Work instruction: Copy the data below exactly.

■ ■ ■ ■

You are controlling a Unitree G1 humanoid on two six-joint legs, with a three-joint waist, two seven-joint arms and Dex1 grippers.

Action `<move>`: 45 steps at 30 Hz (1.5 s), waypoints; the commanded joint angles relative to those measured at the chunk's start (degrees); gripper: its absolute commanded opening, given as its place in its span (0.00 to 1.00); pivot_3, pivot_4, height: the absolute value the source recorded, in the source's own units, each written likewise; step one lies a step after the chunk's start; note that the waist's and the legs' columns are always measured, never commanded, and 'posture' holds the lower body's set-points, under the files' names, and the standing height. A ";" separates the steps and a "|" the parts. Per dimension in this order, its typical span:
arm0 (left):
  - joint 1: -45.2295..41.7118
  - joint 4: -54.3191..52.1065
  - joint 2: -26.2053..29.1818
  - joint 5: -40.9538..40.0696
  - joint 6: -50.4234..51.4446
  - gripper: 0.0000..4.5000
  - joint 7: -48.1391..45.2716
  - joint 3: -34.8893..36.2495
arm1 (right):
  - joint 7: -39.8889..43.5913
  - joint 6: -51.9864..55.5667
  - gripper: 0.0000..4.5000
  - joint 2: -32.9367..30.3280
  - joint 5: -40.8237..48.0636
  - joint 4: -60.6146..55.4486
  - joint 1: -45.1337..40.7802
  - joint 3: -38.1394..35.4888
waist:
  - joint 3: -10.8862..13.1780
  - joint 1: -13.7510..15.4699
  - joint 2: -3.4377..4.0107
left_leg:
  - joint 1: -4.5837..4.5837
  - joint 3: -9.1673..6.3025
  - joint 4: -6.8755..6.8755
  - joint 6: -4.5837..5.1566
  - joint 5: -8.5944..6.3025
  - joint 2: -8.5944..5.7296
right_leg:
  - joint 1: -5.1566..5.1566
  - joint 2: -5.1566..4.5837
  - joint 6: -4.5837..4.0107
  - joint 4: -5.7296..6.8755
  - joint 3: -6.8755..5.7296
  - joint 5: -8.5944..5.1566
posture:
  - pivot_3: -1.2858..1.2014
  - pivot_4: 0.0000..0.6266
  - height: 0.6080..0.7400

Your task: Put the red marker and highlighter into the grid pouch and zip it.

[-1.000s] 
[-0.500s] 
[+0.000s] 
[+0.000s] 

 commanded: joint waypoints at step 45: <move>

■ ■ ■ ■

Reply to the exercise:
You are controlling a Unitree G1 humanoid on two six-joint legs, with a three-joint waist, two seven-joint arms and Dex1 grippers.

Action `<move>`: 45 steps at 30 Hz (1.5 s), waypoints; the commanded joint angles relative to those measured at the chunk's start (degrees); gripper: its absolute commanded opening, given as its place in its span (0.00 to 1.00); pivot_3, pivot_4, height: the absolute value the source recorded, in the source's own units, each written likewise; step one lies a step after the chunk's start; note that the waist's and the legs' columns are always measured, never commanded, and 'posture' holds the lower body's set-points, under the files' names, and the standing height. A ";" separates the steps and a "|" the parts. Per dimension in this order, its typical span:
arm0 (left):
  - joint 1: -45.2295..41.7118
  - joint 4: -54.3191..52.1065
  - joint 2: -26.2053..29.1818
  - joint 5: -40.9538..40.0696
  - joint 6: -50.4234..51.4446
  - gripper: 0.0000..4.5000
  - joint 7: -48.1391..45.2716
  - joint 3: -34.8893..36.2495
arm1 (right):
  - joint 7: -39.8889..43.5913
  - joint 6: -51.9864..55.5667
  - gripper: 0.0000..4.5000
  - joint 2: -32.9367..30.3280
  - joint 5: -40.8237..48.0636
  - joint 4: -60.6146..55.4486
  - joint 1: -45.1337..40.7802
  - joint 3: -38.1394..35.4888
waist:
  - joint 3: -10.8862..13.1780
  - joint 1: -13.7510..15.4699
  - joint 2: -3.4377..4.0107
left_leg:
  - joint 1: -4.5837..4.5837
  - joint 3: -9.1673..6.3025
  - joint 4: -6.8755..6.8755
  - joint 6: -4.5837..5.1566
  - joint 5: -8.5944..6.3025
  - joint 2: -8.5944..5.7296
right_leg:
  - joint 1: -5.1566..5.1566
  - joint 2: -5.1566..4.5837
  - joint 6: -4.5837..4.0107
  - joint 4: -5.7296..6.8755
  - joint 3: -6.8755..5.7296
  - joint 5: -8.5944..5.1566
posture:
  - pivot_3: -1.2858..1.2014
  - pivot_4: 0.0000..0.6266
  - height: 0.6080..0.7400

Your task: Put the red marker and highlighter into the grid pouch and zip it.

[-1.000s] 
[-0.500s] 
[+0.000s] 
[+0.000s] 

 commanded: joint waypoints at step 45: <move>

The response to the exercise is now finished.